**What to produce:** From the first line to the last, transcribe the data exactly.

**Source data:**
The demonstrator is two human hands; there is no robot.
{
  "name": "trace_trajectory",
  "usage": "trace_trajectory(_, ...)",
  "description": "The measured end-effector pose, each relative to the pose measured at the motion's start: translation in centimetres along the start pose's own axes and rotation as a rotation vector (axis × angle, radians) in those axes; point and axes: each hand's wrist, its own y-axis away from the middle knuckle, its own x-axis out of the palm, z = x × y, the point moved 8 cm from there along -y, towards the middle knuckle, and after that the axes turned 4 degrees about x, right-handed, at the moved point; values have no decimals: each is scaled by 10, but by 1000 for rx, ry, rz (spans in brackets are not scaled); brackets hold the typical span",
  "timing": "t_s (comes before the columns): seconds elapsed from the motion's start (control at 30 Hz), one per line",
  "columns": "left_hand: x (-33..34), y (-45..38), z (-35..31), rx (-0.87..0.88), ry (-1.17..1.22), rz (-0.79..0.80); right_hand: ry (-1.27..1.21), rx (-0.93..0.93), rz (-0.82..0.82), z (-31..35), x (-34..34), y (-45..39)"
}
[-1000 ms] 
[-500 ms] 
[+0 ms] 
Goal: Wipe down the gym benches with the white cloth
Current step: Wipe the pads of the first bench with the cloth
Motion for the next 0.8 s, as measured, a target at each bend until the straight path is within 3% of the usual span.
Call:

**Expected answer:**
The demonstrator is two human hands; there is no robot.
{
  "name": "trace_trajectory",
  "usage": "trace_trajectory(_, ...)",
  "description": "The measured end-effector pose, each relative to the pose measured at the motion's start: translation in centimetres along the start pose's own axes and rotation as a rotation vector (axis × angle, radians) in those axes; point and axes: each hand's wrist, its own y-axis away from the middle knuckle, its own x-axis out of the palm, z = x × y, the point moved 8 cm from there along -y, towards the middle knuckle, and after that the axes turned 4 degrees about x, right-handed, at the moved point; values have no decimals: each is scaled by 10, but by 1000 for rx, ry, rz (spans in brackets are not scaled); brackets hold the typical span",
  "timing": "t_s (comes before the columns): seconds elapsed from the motion's start (control at 30 Hz), one per line",
  "columns": "left_hand: x (-33..34), y (-45..38), z (-35..31), rx (-0.87..0.88), ry (-1.17..1.22), rz (-0.79..0.80); right_hand: ry (-1.27..1.21), rx (-0.93..0.93), rz (-0.82..0.82), z (-31..35), x (-34..34), y (-45..39)"
}
[-1000 ms] 
[-500 ms] 
[+0 ms] 
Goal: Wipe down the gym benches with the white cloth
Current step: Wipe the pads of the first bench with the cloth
Motion for the next 0.8 s, as measured, a target at each bend until the straight path is within 3% of the usual span.
Call:

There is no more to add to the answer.